__Work to complete__.
Copy each line of the data beneath in which the word "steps" appears.

__Source data__.
####################
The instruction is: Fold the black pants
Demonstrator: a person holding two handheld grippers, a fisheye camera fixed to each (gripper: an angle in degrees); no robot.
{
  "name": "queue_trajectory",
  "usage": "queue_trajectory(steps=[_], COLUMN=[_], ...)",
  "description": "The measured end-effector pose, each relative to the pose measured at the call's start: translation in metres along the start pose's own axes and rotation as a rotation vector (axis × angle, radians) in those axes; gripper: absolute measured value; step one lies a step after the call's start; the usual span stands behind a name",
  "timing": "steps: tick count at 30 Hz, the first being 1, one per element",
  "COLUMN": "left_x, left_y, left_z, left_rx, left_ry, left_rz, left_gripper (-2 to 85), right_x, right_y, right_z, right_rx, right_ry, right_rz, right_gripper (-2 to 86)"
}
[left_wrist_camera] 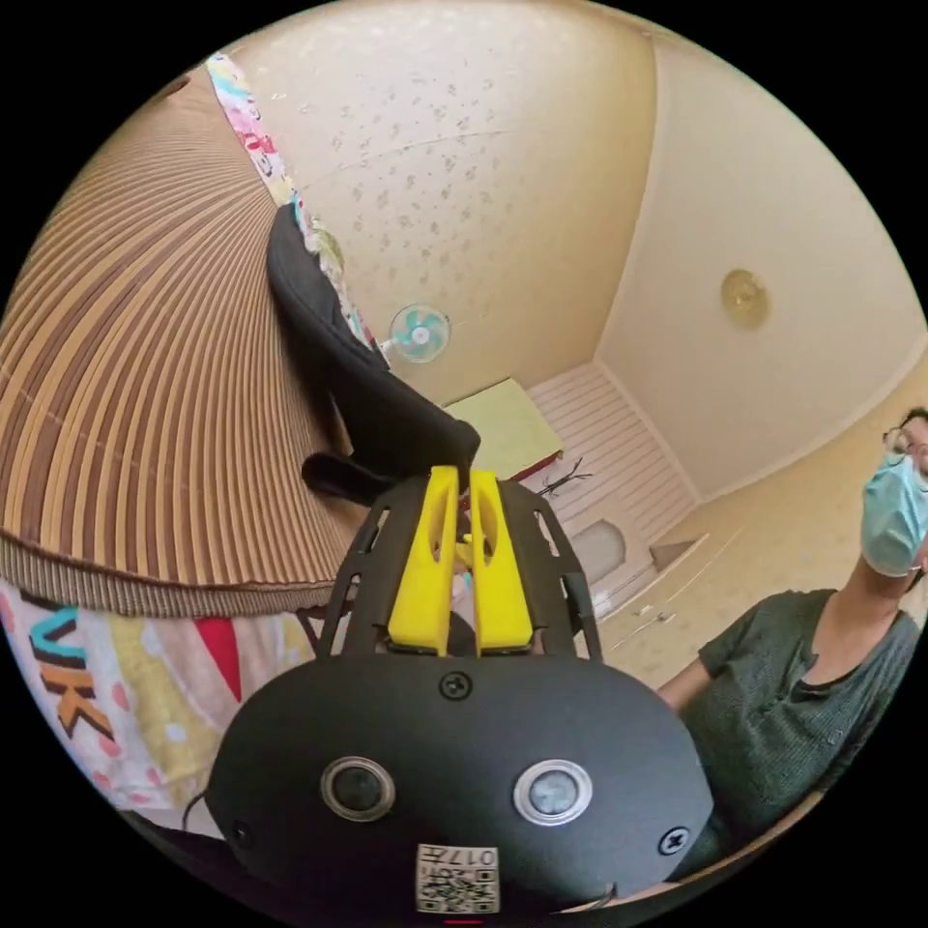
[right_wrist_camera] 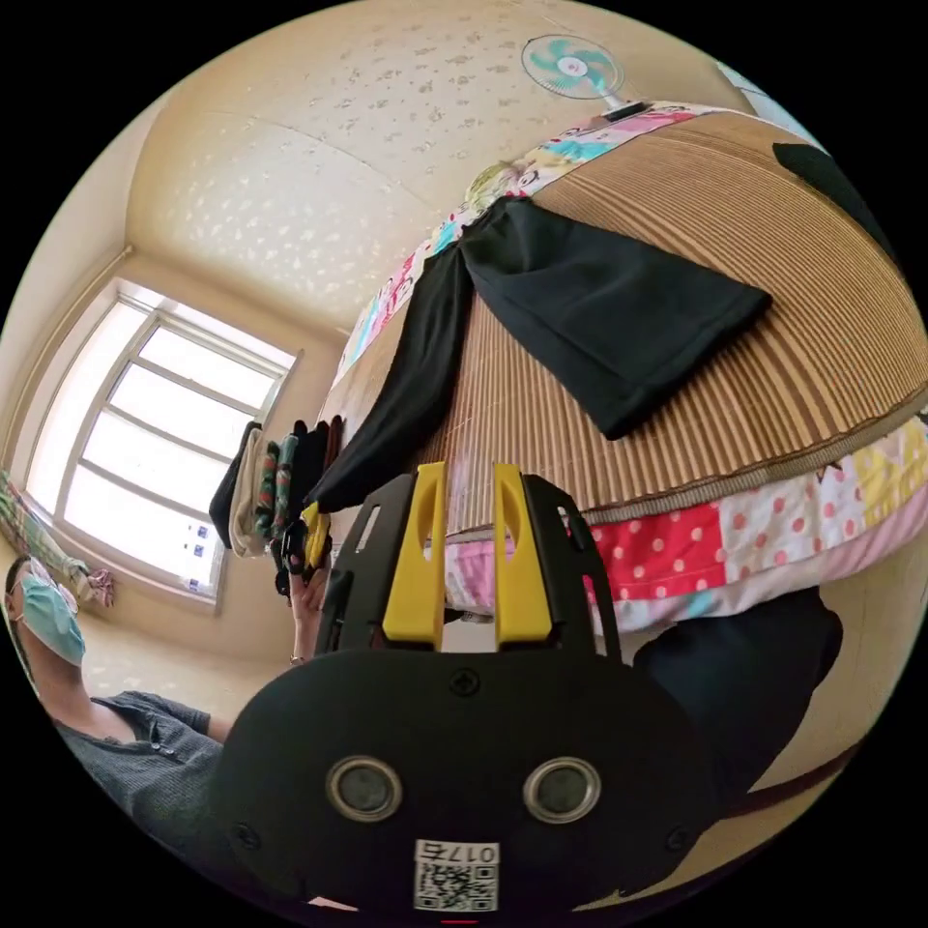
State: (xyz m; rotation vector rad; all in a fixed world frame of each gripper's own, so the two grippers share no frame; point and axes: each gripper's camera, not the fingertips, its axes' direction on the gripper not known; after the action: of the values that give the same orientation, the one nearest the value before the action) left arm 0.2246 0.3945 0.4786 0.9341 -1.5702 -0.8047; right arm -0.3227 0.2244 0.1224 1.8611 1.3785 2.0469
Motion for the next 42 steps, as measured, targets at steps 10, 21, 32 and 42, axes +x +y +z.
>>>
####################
__Result of the exercise__.
  "usage": "queue_trajectory(steps=[_], COLUMN=[_], ...)",
  "timing": "steps: tick count at 30 Hz, the first being 1, one per element",
Motion for the next 42 steps, as measured, targets at steps 10, 21, 32 and 42, axes +x +y +z.

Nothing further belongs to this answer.